Work instruction ▸ The reply must consist of the entire listing, reproduced exactly.

Data excerpt ▸
::::::

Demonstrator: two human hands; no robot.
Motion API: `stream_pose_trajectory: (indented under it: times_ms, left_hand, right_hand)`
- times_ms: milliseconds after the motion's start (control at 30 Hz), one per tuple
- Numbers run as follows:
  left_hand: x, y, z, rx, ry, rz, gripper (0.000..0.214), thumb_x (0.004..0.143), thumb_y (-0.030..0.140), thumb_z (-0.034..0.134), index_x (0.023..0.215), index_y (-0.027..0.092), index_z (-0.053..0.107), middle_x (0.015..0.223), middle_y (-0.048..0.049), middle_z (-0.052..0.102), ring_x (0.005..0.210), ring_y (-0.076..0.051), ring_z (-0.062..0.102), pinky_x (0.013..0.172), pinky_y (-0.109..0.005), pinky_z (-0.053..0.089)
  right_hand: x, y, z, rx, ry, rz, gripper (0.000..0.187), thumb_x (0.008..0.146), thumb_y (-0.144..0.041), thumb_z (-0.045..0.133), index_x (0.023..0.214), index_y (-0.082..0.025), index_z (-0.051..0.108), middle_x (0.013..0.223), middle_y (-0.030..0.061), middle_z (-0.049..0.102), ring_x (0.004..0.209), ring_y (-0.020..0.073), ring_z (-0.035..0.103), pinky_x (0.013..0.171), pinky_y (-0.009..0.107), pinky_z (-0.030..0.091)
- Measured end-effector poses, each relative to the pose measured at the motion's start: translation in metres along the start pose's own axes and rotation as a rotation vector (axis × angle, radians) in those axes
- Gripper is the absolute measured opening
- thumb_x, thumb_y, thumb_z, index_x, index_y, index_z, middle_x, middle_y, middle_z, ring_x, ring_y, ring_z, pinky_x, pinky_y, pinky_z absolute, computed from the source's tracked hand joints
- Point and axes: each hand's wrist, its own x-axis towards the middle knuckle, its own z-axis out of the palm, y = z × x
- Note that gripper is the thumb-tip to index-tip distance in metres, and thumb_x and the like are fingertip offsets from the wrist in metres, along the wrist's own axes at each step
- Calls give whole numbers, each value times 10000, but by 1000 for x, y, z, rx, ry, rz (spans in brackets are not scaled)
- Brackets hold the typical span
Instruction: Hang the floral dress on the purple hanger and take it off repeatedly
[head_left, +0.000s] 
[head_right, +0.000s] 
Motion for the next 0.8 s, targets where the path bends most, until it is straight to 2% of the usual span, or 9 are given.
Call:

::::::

Written solution ▸
Demonstrator: two human hands; no robot.
Motion API: `stream_pose_trajectory: (indented under it: times_ms, left_hand, right_hand)`
- times_ms: milliseconds after the motion's start (control at 30 Hz), one per tuple
- Numbers run as follows:
  left_hand: x, y, z, rx, ry, rz, gripper (0.000..0.214), thumb_x (0.004..0.143), thumb_y (-0.030..0.140), thumb_z (-0.034..0.134), index_x (0.023..0.215), index_y (-0.027..0.092), index_z (-0.053..0.107), middle_x (0.015..0.223), middle_y (-0.048..0.049), middle_z (-0.052..0.102), ring_x (0.005..0.210), ring_y (-0.076..0.051), ring_z (-0.062..0.102), pinky_x (0.013..0.172), pinky_y (-0.109..0.005), pinky_z (-0.053..0.089)
  right_hand: x, y, z, rx, ry, rz, gripper (0.000..0.187), thumb_x (0.008..0.146), thumb_y (-0.144..0.041), thumb_z (-0.045..0.133), index_x (0.023..0.214), index_y (-0.082..0.025), index_z (-0.051..0.108), middle_x (0.013..0.223), middle_y (-0.030..0.061), middle_z (-0.049..0.102), ring_x (0.004..0.209), ring_y (-0.020..0.073), ring_z (-0.035..0.103), pinky_x (0.013..0.171), pinky_y (-0.009..0.107), pinky_z (-0.030..0.091)
- Measured end-effector poses, each relative to the pose measured at the motion's start: translation in metres along the start pose's own axes and rotation as a rotation vector (axis × angle, radians) in those axes
- Gripper is the absolute measured opening
- thumb_x, thumb_y, thumb_z, index_x, index_y, index_z, middle_x, middle_y, middle_z, ring_x, ring_y, ring_z, pinky_x, pinky_y, pinky_z absolute, computed from the source's tracked hand joints
- Point and axes: each hand's wrist, its own x-axis towards the middle knuckle, its own z-axis out of the palm, y = z × x
- Note that gripper is the thumb-tip to index-tip distance in metres, and thumb_x and the like are fingertip offsets from the wrist in metres, along the wrist's own axes at each step
- Calls give whole numbers, each value times 10000, but by 1000 for x, y, z, rx, ry, rz (spans in brackets are not scaled)
- Brackets hold the typical span
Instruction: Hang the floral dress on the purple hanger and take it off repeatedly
[head_left, +0.000s] 
[head_right, +0.000s] 
Motion for the next 0.8 s, targets where the path bends most, until it is straight to 2% of the usual span, or 9 are given.
Call:

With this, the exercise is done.